- **Brief**: Copy the data below exactly, omitting any picture it contains.

- **Supplied data**:

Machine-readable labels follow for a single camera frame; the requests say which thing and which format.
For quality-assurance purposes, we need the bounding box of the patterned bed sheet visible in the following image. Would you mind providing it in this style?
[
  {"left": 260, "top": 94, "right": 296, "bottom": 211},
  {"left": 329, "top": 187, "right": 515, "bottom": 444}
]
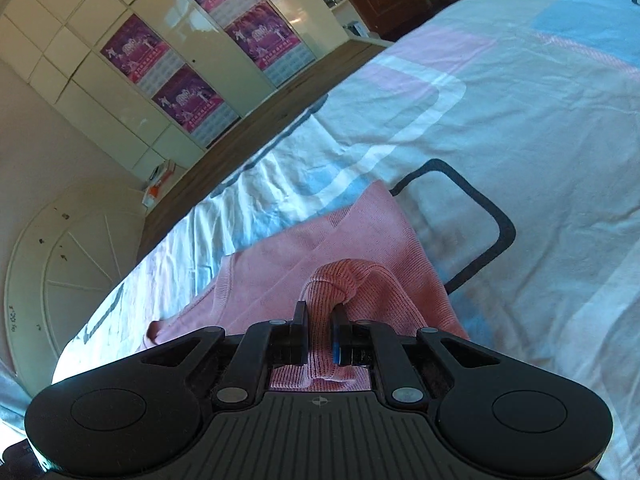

- **Your solution**:
Machine-readable labels follow for a single camera frame; the requests say which thing and which format.
For quality-assurance purposes, we need the bounding box of the patterned bed sheet visible in the following image. Would you mind providing it in this style?
[
  {"left": 260, "top": 94, "right": 296, "bottom": 211},
  {"left": 329, "top": 187, "right": 515, "bottom": 444}
]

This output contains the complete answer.